A novel small‐molecule acceptor, (2,2′‐((5 E ,5′ E )‐5,5′‐((5,5′‐(4,4,9,9‐tetrakis(5‐hexylthiophen‐2‐yl)‐4,9‐dihydro‐s‐indaceno[1,2‐ b :5,6‐ b ′]dithiophene‐2,7‐diyl)bis(4‐(2‐ethylhexyl)thiophene‐5,2‐diyl))bis(methanylylidene)) bis(3‐hexyl‐4‐oxothiazolidine‐5,2‐diylidene))dimalononitrile (ITCN), end‐capped with electron‐deficient 2‐(3‐hexyl‐4‐oxothiazolidin‐2‐ylidene)malononitrile groups, is designed, synthesized, and used as the third component in fullerene‐free ternary polymer solar cells (PSCs). The cascaded energy‐level structure enabled by the newly designed acceptor is beneficial to the carrier transport and separation. Meanwhile, the three materials show a complementary absorption in the visible region, resulting in efficient light harvesting.

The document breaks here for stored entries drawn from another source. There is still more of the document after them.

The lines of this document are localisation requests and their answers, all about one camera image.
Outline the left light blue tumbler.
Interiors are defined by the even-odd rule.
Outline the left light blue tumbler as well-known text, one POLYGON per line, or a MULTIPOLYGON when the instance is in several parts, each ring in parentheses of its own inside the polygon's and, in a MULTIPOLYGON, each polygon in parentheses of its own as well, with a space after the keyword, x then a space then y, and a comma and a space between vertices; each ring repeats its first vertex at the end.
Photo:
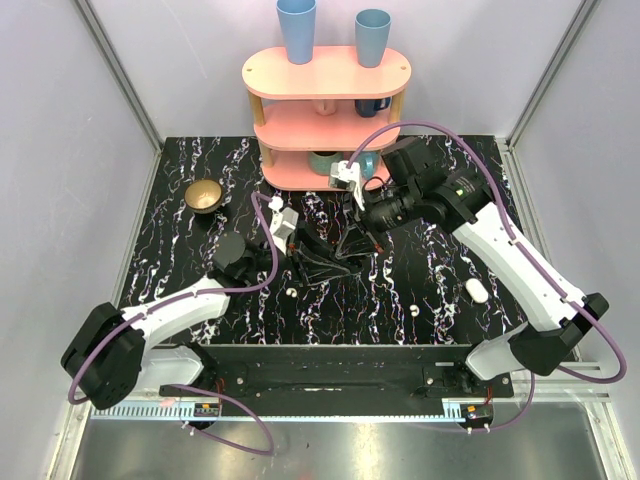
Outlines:
POLYGON ((315 36, 315 0, 278 0, 279 24, 288 60, 303 65, 312 60, 315 36))

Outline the white oval case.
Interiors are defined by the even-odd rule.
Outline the white oval case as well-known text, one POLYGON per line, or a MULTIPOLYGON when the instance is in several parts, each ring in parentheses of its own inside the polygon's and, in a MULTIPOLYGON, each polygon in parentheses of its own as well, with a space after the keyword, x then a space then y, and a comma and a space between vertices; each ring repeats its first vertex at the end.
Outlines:
POLYGON ((476 278, 468 279, 465 282, 464 286, 470 298, 475 303, 484 304, 488 301, 489 293, 478 279, 476 278))

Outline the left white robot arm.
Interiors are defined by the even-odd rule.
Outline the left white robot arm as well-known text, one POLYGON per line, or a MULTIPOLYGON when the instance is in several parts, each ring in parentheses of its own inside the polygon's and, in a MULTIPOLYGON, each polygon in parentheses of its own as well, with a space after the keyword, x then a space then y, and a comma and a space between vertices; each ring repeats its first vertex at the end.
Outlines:
POLYGON ((358 264, 337 253, 305 223, 269 230, 262 245, 231 231, 213 254, 213 267, 194 284, 159 300, 119 309, 94 307, 61 357, 71 377, 68 400, 113 407, 148 385, 153 349, 205 320, 224 316, 236 296, 258 292, 289 270, 305 286, 349 276, 358 264))

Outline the pink three-tier wooden shelf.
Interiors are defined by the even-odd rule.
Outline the pink three-tier wooden shelf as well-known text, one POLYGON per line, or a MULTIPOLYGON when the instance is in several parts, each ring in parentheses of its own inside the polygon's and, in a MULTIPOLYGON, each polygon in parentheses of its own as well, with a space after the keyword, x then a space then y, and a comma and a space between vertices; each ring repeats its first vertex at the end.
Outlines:
POLYGON ((391 48, 375 68, 361 66, 353 46, 317 46, 303 65, 291 63, 282 47, 252 55, 242 79, 265 180, 285 191, 326 191, 327 178, 309 168, 310 152, 380 151, 394 143, 400 130, 385 127, 400 119, 411 73, 409 60, 391 48), (355 100, 386 97, 390 106, 375 117, 355 111, 355 100), (336 112, 318 115, 312 104, 318 99, 335 100, 336 112))

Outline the pink mug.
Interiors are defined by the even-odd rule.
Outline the pink mug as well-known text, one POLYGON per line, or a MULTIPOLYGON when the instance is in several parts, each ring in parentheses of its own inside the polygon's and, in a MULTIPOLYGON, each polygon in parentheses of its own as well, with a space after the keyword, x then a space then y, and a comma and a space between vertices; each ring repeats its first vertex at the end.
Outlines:
POLYGON ((318 99, 312 101, 314 111, 321 116, 333 115, 337 110, 336 101, 333 99, 318 99))

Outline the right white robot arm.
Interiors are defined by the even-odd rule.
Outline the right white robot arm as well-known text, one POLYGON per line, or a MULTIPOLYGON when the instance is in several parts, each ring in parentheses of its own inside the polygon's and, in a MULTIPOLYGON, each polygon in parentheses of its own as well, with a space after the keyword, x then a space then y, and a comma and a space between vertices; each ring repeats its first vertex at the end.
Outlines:
POLYGON ((421 219, 439 226, 475 253, 526 315, 524 325, 475 346, 454 371, 454 384, 476 396, 510 370, 548 376, 598 325, 609 303, 565 280, 512 223, 487 176, 474 169, 449 172, 427 145, 405 138, 382 153, 392 180, 378 197, 365 194, 357 163, 332 165, 329 184, 350 192, 354 235, 365 252, 379 249, 387 232, 421 219))

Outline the right light blue tumbler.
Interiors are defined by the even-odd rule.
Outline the right light blue tumbler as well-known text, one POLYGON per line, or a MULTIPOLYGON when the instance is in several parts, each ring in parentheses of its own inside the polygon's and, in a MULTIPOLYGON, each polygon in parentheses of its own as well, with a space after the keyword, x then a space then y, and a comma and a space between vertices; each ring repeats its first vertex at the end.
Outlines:
POLYGON ((365 68, 377 67, 384 56, 391 16, 381 9, 366 9, 355 17, 355 46, 358 62, 365 68))

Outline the green ceramic mug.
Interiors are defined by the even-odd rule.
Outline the green ceramic mug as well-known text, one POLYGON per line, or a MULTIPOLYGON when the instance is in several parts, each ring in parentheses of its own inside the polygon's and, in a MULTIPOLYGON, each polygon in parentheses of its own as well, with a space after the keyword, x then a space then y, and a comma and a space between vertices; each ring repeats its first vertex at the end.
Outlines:
POLYGON ((340 151, 312 151, 308 154, 308 165, 311 171, 317 175, 328 177, 334 163, 344 159, 340 151))

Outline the light blue tumbler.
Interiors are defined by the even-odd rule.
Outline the light blue tumbler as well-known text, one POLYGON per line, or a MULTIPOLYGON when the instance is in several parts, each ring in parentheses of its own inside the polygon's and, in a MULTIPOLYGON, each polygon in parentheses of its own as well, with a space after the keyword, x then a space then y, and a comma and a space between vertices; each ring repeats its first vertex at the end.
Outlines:
POLYGON ((365 68, 377 67, 384 56, 391 16, 381 9, 366 9, 355 17, 355 46, 358 62, 365 68))
POLYGON ((315 36, 315 0, 278 0, 279 24, 288 60, 303 65, 312 60, 315 36))

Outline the black mounting base plate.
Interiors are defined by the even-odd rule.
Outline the black mounting base plate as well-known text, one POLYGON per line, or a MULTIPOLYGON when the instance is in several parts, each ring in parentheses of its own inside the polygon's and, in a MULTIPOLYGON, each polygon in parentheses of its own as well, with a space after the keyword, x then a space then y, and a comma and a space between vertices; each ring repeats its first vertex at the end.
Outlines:
POLYGON ((511 377, 476 379, 468 345, 190 346, 204 369, 189 384, 236 398, 263 392, 396 391, 427 398, 508 399, 511 377))

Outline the light blue ceramic mug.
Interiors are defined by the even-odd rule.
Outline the light blue ceramic mug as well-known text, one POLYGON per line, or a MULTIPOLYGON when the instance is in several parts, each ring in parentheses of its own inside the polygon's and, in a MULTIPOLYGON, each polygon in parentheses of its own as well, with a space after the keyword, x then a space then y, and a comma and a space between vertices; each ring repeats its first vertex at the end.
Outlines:
POLYGON ((377 151, 364 151, 357 157, 361 177, 364 180, 370 180, 375 176, 379 159, 380 155, 377 151))

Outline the dark blue mug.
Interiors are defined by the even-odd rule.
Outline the dark blue mug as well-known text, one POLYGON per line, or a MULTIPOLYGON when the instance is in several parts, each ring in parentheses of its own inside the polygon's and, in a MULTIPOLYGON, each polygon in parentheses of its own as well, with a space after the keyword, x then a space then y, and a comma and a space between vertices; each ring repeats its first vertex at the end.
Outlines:
POLYGON ((391 104, 392 98, 386 97, 382 99, 358 99, 354 101, 356 113, 362 118, 372 118, 378 112, 385 110, 391 104))

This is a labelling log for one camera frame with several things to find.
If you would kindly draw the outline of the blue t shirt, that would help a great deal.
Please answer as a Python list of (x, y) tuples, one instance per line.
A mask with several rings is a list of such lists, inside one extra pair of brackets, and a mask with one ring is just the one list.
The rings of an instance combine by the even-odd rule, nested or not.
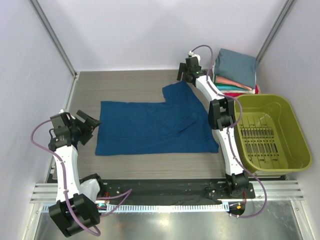
[(164, 102), (102, 101), (97, 156), (218, 153), (208, 114), (185, 82), (162, 88)]

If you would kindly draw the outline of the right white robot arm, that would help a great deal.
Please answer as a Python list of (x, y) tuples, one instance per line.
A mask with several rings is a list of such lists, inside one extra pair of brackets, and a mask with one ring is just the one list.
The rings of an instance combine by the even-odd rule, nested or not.
[(199, 60), (199, 55), (189, 52), (185, 63), (179, 64), (177, 80), (193, 84), (208, 100), (208, 123), (218, 137), (224, 157), (225, 192), (231, 198), (243, 197), (249, 187), (249, 179), (240, 164), (235, 140), (235, 101), (218, 90)]

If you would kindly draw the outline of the olive green plastic basket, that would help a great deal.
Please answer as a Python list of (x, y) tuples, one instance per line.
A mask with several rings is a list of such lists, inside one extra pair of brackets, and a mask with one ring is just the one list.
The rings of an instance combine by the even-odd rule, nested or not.
[(254, 175), (302, 172), (312, 155), (290, 103), (274, 94), (246, 94), (234, 105), (235, 137), (242, 164)]

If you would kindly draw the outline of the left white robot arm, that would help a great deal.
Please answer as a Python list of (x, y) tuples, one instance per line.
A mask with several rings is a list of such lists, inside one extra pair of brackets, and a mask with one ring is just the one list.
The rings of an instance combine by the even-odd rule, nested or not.
[(50, 117), (54, 136), (48, 149), (53, 153), (57, 172), (56, 203), (49, 207), (49, 216), (65, 237), (100, 223), (96, 200), (106, 194), (98, 174), (79, 178), (78, 144), (85, 145), (101, 121), (81, 110), (77, 117), (61, 110)]

Hence, the PBDB‐T:ITCN:IT‐M ternary PSCs possess a high short‐circuit current density ( J sc ) under an optimal weight ratio of donors and acceptors. Moreover, the open‐circuit voltage ( V oc ) of the ternary PSCs is enhanced with an increase of the third acceptor ITCN content, which is attributed to the higher lowest unoccupied molecular orbital energy level of ITCN than that of IT‐M, thus exhibits a higher V oc in PBDB‐T:ITCN binary system. Ultimately, the ternary PSCs achieve a power conversion efficiency of 12.16%, which is higher than the PBDB‐T:ITM‐based PSCs (10.89%) and PBDB‐T:ITCN‐based ones (2.21%). This work provides an effective strategy to improve the photovoltaic performance of PSCs.